South of Nowhere: A Mystery (A Julia Kalas Mystery)

Image of South of Nowhere: A Mystery (A Julia Kalas Mystery)
Author(s): 
Release Date: 
February 1, 2016
Publisher/Imprint: 
Minotaur Books
Pages: 
304
Reviewed by: 

A fascinating mystery set in the dusty Texas outback featuring a short, slightly overweight, cynical female sleuth who is as tough as boot leather and as determined as any gumshoe crafted by Raymond Chandler, South of Nowhere by Minerva Koenig is Texas noir at its best.

Reformed criminal (17 years of running guns and laundering money) Julia Kalas was in witness protection after an altercation with the Aryan Brotherhood until she and the Feds had a misunderstanding involving the mysterious death of her keeper.

No longer under the protection of the U.S. Federal Witness Protection Program, or WITSEC,  Julia lives in Azula, Texas, a jerkwater town a few hours north of the Mexican border, where she is trying to start a construction business while coping with PTSD resulting from being stabbed by a woman who lacked a firm grasp on reality.

“My gut has always run several lengths ahead of my conscious thought process, so I’m used to a certain level of intellectual vacancy, but this was different. . . . The brain wasn’t even loading into the starting gates anymore.” Finding a body under the warped floor of an old house she hopes to rebuild is not conductive to avoiding “that familiar lurch of high, cool nothingness, and my mind turned off like someone blowing out a match.”
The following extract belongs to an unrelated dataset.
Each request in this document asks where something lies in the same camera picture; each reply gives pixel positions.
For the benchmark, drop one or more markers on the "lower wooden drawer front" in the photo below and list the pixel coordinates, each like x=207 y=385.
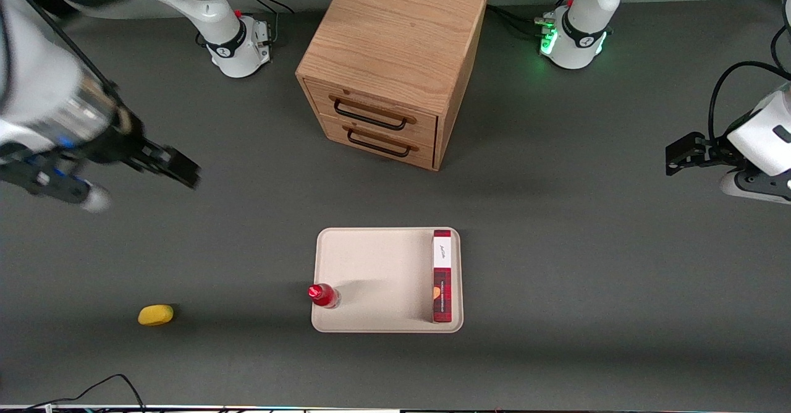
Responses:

Dr. Liz Harmon, who serves as Azula’s coroner when she isn’t treating live patients, wants Julia to see a shrink. Julia refuses to consider it, since she would have to reveal her past history, not a good idea if one hopes to avoid a fatal date with the Aryan Brotherhood.

Azula police chief, Benny Ramirez, is naturally suspicious of what part Julia may have played in the body’s residing under the floor in the first place. Not that Benny believes in his heart that Julia is a murderer, but she does have a propensity for being in the vicinity of corpses.
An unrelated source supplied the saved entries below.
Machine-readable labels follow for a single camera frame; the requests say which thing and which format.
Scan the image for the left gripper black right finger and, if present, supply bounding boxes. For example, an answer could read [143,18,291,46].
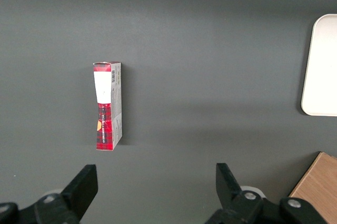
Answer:
[204,162,266,224]

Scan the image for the red plaid cardboard box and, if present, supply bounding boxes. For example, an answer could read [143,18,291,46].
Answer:
[92,61,123,151]

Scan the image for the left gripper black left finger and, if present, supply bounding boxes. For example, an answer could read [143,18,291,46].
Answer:
[33,164,98,224]

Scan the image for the cream rectangular plastic tray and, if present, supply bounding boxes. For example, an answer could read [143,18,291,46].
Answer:
[301,13,337,117]

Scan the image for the wooden two-drawer cabinet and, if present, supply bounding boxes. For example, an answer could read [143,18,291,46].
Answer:
[289,151,337,224]
Since Benny is disinclined to arrest her (yet), Julia returns to her apartment on the second floor of Guerra’s Bar where she works part time. Technically speaking it’s not her apartment, but belongs to her lover and owner of Guerra’s, Hector Guerra. Hector has been absent without a forwarding address ever since he and John Maines, a former Azula county sheriff, disappeared into Cuba. Julia knows Hector is still alive because checks for expenses and payroll arrive at the bar every month.
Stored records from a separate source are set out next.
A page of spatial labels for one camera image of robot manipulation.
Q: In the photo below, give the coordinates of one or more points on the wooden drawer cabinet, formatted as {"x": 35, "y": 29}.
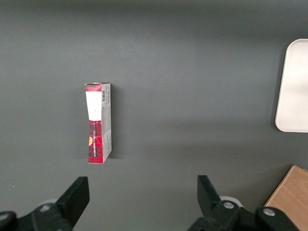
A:
{"x": 292, "y": 204}

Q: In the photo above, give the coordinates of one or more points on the beige rectangular tray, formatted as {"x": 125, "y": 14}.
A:
{"x": 294, "y": 91}

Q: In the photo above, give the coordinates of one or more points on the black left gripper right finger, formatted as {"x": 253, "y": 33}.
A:
{"x": 216, "y": 214}

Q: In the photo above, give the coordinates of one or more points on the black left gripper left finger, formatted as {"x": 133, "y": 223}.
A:
{"x": 69, "y": 202}

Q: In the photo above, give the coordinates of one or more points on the red plaid cardboard box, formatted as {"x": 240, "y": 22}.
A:
{"x": 97, "y": 134}
Still curious about both the whereabouts of Hector and the identity of the body so inconveniently buried under her property, Julia is surprised when John Maines suddenly appears on Azula’s dusty street. Claiming to not know where Hector is, John offers Julia a job. Now a private detective, he is looking for a woman who went to Mexico for medical treatment and disappeared. John offers to get WITSEC to release $51,000 the agency owes Julia if she will help him find the woman.

Julia decides that getting out of Azula before Benny Ramirez decides to charge her with murder or whatever on the general principal that she stumbles across too many dead bodies, and besides, she is not only his best suspect, she is his only suspect. And $51,000 will last a long time in Mexico. She packs her bag, and she, Maines, and his brown-and-white mutt, Steve, head for Mexico, and straight into a variety of dodgy enterprises, including human trafficking, a gang of women whose intentions toward Julia and Maines are deadly, and the long absent Hector.

South of Nowhere is thrilling, action-packed, and offers an authentic setting that is likely unfamiliar to most noir fans. Instead of grimy streets, Koenig offers the reader a  glimpse of “The rolling, rocky landscape of Azula County gave way to flatter, softer, brush country after a while, covered in long brass colored grass and dotted with puffy chartreus mesquite trees. It always killed me, what they call ‘trees’ in Texas.” So vivid is the descriptive narrative that one can almost smell of dust in the air, and feel the sweat rolling down your back from the blast furnace-like heat.

In addition to her first-rate humorous writing style, Koenig also creates a female sleuth who is not lean or particularly athletic, doesn’t drink tea, or do yoga. Julia Kalas is more like the average woman if the average woman is a former criminal, slightly plump, and moderately proficient with firearms.

A minor weakness in the plot is the fact that the very nasty man behind all the felonious activity along the border is not introduced until late in the story, so the ending seems more a summary than a fully developed conclusion. Still, this is worth at least four stars out of five.